MR. TIM RUSSERT: Our issues this Sunday: The Federal Reserve cuts interest rates again. But Wall Street and Main Street are still nervous about talk of recession, bankruptcy, bailouts and more. What now? With us, the anchor of CNBC's "Closing Bell," Maria Bartiromo and the anchor of CNBC's "Street Signs," Erin Burnett.

Then, the candidates talk about race, gender, Iraq and delegates. Insights and analysis from the editor of Newsweek magazine, Jon Meacham; columnist for The Wall Street Journal Peggy Noonan; columnist for The Washington Post Eugene Robinson; and political director of NBC News Chuck Todd.

But first, investors and consumers hold their breath as our economy continues on a very rocky ride. What is the biggest worry, the biggest challenge we face? Here to put it all in perspective in a meaningful and understandable way, Maria Bartiromo and Erin Burnett, both from CNBC.

Ladies, welcome both.

MS. MARIA BARTIROMO: Hi there, Tim.

MR. RUSSERT: Maria, let me start with you. What is our biggest challenge economically?

MS. BARTIROMO: Well, our biggest challenge economically right now is the tight credit environment. From an individual standpoint, it is very tough to get a mortgage, it is very tough to borrow money anymore. From a business standpoint, the same thing. I would say one of the key representations of what's happening right now is what happened at Carlyle Capital. Very simple stuff, Tim. They had $600 million in assets, they borrowed $22 billion. Doesn't work out. The math just doesn't work. And that's exactly what's happening. People have overextended themselves, businesses as well as consumers, and now we're paying the price. So the most important issue right now is not a recession, it is the fact that we have an extremely tight credit environment.

MR. RUSSERT: Is it going to loosen up in the foreseeable future?

MS. ERIN BURNETT: Well, that is, of course, the--well, let's call it the $14 trillion question, since that's the size of the U.S. economy. I think, to Maria's point, not immediately. It's going to be a long, tough road. And that's why the Fed has pulled out all the stops. And one of the analogies that I came up with was think about the credit problem like a tumor.

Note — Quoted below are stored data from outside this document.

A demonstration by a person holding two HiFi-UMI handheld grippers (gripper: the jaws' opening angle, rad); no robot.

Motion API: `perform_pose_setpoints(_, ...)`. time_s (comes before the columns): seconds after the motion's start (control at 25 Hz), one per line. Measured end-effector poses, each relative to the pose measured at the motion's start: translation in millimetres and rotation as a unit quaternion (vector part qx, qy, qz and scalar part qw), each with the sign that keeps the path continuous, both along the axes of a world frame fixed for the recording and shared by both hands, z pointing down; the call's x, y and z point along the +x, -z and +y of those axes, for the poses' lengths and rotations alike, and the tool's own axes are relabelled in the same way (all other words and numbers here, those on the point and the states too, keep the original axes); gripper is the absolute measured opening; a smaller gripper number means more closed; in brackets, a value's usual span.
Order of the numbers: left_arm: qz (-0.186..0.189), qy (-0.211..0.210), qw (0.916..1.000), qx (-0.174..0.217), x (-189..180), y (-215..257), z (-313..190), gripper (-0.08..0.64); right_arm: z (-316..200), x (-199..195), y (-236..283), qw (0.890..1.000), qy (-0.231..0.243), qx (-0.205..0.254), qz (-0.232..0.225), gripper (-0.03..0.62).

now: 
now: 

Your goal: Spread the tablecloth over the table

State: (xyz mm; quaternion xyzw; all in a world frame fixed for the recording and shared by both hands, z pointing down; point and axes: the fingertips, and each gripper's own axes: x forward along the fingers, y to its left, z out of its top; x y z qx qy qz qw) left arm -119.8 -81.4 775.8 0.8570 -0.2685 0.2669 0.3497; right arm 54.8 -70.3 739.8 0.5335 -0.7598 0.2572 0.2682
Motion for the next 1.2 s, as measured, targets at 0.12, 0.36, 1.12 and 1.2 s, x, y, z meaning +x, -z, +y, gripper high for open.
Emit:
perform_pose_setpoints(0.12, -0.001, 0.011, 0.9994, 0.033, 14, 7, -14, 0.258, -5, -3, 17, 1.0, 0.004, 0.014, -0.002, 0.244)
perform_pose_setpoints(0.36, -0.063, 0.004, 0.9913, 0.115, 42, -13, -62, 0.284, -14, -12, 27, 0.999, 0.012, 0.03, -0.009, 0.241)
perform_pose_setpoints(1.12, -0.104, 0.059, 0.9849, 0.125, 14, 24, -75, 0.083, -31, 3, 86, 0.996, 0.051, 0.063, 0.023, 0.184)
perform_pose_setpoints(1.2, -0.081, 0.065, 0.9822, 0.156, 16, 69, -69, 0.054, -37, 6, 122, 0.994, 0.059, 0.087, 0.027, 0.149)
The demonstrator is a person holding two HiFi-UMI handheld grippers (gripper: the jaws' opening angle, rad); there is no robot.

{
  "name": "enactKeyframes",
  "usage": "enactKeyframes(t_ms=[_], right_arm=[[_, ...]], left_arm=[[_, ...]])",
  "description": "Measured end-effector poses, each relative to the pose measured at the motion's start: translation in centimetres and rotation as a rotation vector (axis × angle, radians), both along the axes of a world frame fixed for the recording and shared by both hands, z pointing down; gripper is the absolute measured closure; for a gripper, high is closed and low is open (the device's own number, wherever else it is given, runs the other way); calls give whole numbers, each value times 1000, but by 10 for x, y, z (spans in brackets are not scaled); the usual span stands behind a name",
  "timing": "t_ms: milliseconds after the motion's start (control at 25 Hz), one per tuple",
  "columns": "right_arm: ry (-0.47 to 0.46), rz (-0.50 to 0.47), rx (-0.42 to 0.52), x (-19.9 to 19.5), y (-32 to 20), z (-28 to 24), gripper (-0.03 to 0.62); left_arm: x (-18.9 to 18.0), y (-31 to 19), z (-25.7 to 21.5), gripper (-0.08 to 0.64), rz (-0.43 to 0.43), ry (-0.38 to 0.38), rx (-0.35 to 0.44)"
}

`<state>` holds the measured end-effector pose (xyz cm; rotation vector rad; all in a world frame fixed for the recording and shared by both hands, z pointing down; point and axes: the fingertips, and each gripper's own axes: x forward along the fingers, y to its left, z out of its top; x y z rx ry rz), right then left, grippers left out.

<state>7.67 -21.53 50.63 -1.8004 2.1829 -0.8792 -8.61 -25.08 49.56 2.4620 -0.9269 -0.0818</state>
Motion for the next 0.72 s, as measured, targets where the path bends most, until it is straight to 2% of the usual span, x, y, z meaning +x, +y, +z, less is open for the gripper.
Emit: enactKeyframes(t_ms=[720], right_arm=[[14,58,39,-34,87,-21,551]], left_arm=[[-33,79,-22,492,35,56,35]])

It--and they--right now they are throwing everything at it. They're doing chemotherapy, they're doing medicines that have never been tried, they're trying the holistic approach. They're just figuring just throw the kitchen sink at it and hope that that will make things get better, interest rates go down, people start borrowing and lending again. But it's going to take time, because what you're dealing with here is a huge erosion of trust. Banks don't trust the people who are borrowing, borrowers don't trust the banks. And without that key ingredient, you're not going to start having people lend again.

MR. RUSSERT: Many people watching, Maria, saw Bear Stearns, a venerable institution, practically go under. Should consumers be worried about other banks, other houses being in financial trouble?

MS. BARTIROMO: I think the strain on financial services right now is very significant. I would be hard-pressed to sit here and say we won't see another failure. Look, Bear Stearns went for such a low valuation because it literally was going out of business. The, the, the, the alternative was bankruptcy or having this acquisition at such a low valuation. Yes, banks right now are teetering. Some of them are certainly teetering. That's why the Federal Reserve is doing all of these extraordinary actions. Last week, you cannot underline enough, important enough what the Fed did by opening up the so-called discount window to investment banks. Typically, that window is only available to commercial banks who have an enormous asset base. You know, when you're an investment bank and you don't have that asset base, that permanence of funding is very difficult. You are relying on the markets in terms of funding. That's why opening the discount window was really critical. I do think that this is cyclical, this too will pass. We have several more months of probably upset ahead of us in terms of writedowns and losses from the banks. But, at some point, you are going to see a loosening up of this, given all of the stimulus that's coming out of, out of the Fed and, and the government.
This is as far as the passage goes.